但随即,那股子心虚就被一种心底涌上来的恼羞掩盖了。
不就差那么几口粮,至于么?
她猛地甩开赵兴国的手,脖子一梗,声音也尖了起来:
“没送!咋地吧?”
“我就是没送。”
“你吼什么吼?你有理了是吧?”
赵兴国不可置信地看着她,像是第一次认识这个枕边人:
“你……你真没送?”
“那粮食呢?你去哪儿了?”
“那是我省吃俭用给咱娘和栓子留的口粮啊。
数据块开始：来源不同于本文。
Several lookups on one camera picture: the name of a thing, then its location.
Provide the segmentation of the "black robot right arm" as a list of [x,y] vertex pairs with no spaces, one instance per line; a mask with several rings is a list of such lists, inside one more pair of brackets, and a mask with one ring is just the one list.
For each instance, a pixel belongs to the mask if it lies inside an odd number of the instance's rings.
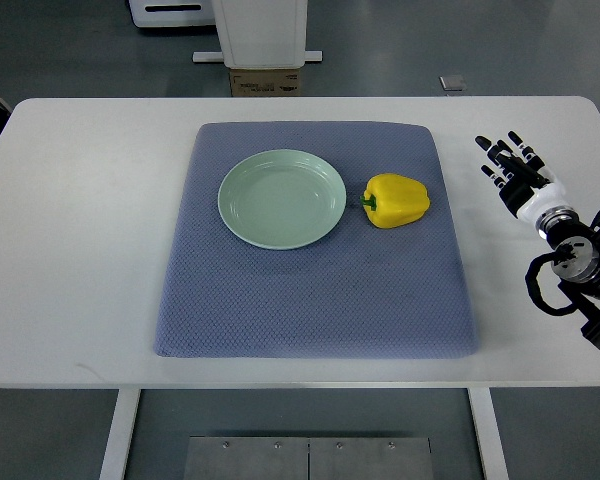
[[[581,333],[600,350],[600,210],[586,225],[572,208],[553,207],[540,215],[535,228],[551,251],[533,259],[525,275],[532,303],[554,317],[582,313],[587,322]],[[538,275],[545,265],[559,278],[558,289],[568,305],[553,307],[544,300]]]

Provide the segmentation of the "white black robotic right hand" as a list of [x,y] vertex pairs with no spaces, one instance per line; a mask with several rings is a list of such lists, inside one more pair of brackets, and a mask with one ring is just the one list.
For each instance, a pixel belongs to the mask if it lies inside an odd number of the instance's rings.
[[514,131],[509,140],[517,151],[504,140],[493,143],[484,136],[476,136],[490,165],[481,171],[499,190],[499,197],[508,211],[517,219],[534,223],[545,212],[564,206],[565,189],[544,161]]

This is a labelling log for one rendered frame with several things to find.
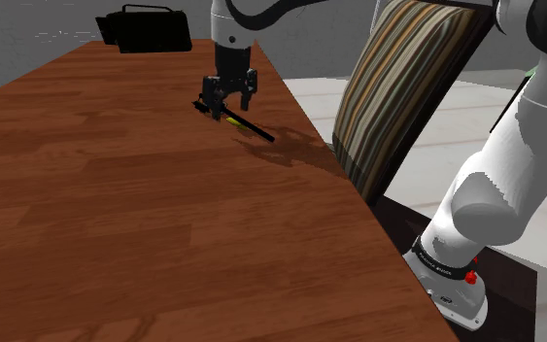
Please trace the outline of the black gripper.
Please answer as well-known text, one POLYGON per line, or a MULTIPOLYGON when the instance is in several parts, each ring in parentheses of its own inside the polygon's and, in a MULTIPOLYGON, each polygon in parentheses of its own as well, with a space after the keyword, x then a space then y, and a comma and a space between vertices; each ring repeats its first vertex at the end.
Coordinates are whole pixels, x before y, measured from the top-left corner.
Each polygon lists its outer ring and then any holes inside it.
POLYGON ((213 120, 220 120, 224 99, 229 93, 241 92, 240 108, 249 110, 257 92, 257 71, 250 67, 251 48, 234 49, 215 43, 215 76, 204 76, 201 98, 213 120))

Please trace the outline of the black pen with yellow band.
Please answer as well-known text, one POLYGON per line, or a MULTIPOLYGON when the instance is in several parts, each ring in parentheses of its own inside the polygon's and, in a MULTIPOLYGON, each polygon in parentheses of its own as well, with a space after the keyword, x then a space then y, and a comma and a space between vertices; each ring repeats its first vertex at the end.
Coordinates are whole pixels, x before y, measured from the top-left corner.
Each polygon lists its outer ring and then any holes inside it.
MULTIPOLYGON (((214 112, 210 110, 209 107, 202 101, 195 100, 195 101, 192 101, 192 104, 194 108, 202 114, 208 114, 208 113, 214 114, 214 112)), ((235 126, 244 127, 246 129, 252 130, 254 133, 258 134, 259 136, 261 136, 262 138, 264 138, 265 140, 269 142, 275 141, 275 138, 272 135, 268 134, 267 132, 258 128, 254 124, 250 123, 249 121, 241 118, 240 116, 236 115, 232 111, 228 110, 225 104, 223 104, 221 107, 221 113, 224 115, 227 115, 227 118, 230 119, 230 123, 233 123, 235 126)))

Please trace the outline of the striped upholstered chair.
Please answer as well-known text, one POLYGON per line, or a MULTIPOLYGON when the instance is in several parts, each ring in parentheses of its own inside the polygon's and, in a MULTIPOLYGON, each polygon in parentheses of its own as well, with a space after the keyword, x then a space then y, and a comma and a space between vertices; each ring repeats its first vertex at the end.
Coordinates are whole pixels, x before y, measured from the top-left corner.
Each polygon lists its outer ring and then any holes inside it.
POLYGON ((490 5, 389 0, 348 81, 332 132, 334 154, 375 205, 494 25, 490 5))

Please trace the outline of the brown wooden table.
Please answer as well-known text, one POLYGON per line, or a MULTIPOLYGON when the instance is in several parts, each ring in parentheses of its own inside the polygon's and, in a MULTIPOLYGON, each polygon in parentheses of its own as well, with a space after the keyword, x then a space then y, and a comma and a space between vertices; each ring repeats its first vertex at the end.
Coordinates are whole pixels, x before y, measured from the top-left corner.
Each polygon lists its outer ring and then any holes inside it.
POLYGON ((0 342, 458 342, 263 54, 87 43, 0 87, 0 342))

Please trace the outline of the dark robot stand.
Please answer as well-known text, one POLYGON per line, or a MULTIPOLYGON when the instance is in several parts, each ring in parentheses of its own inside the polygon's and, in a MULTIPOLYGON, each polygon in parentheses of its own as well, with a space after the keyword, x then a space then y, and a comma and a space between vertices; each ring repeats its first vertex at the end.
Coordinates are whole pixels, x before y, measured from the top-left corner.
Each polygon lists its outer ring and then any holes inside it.
MULTIPOLYGON (((406 253, 430 218, 384 196, 371 208, 395 247, 406 253)), ((489 313, 476 331, 448 325, 460 342, 535 342, 537 272, 490 248, 478 255, 489 313)))
你给弄哪儿去了?”
“吃了,行了吧?”
“赵兴国,你也不看看现在是什么时候?”
“现在是六月。正是青黄不接的时候。”
“城里的粮食定量一减再减,咱家那点口粮都不够吃。”
“咱家耀星正是长身体的时候,天天喊饿,我这个当妈的听着不心疼吗?”
“再说了,你自个儿都吃不饱,还要拿粮食去贴补乡下?”
“凭什么?”
宋萍萍越说越觉得自己委屈,眼泪都在眼眶里打转:
“乡下怎么了?乡下有地,他们自己能种粮食。”
“在这地儿,靠山吃山,靠水吃水。”
“你看看这马坡屯,守着长白山,靠着二道白河。”
“这山里有野兽,河里有鱼。”
“刚才那陈拙不是还弄了那么多肉吗?”
“他们只要肯动弹,哪里弄不到吃的?”
“难道还能比咱们城里人少吃少穿不成?”
“咱们在城里,那是真的没地儿去弄吃的啊。”
“我把那粮食留下来给咱家耀星吃,我有错吗?”
“我这也是为了这个家啊!”
赵兴国听着这一番话,气得浑身发抖。
他指着宋萍萍,手指头都在颤:
“你……你……”
“那是我的亲娘!那是我的亲儿子!”
“你居然……你居然把他们的救命粮给扣了?”
“你还有没有人性?”
“乡下能弄到吃的?那是拿命去换的。”
“你以为那野猪是自个儿撞死在树上的?那是虎子他们冒着生命危险去打的!”
“你……”
赵兴国只觉得胸口一阵发闷,一口气差点没上来。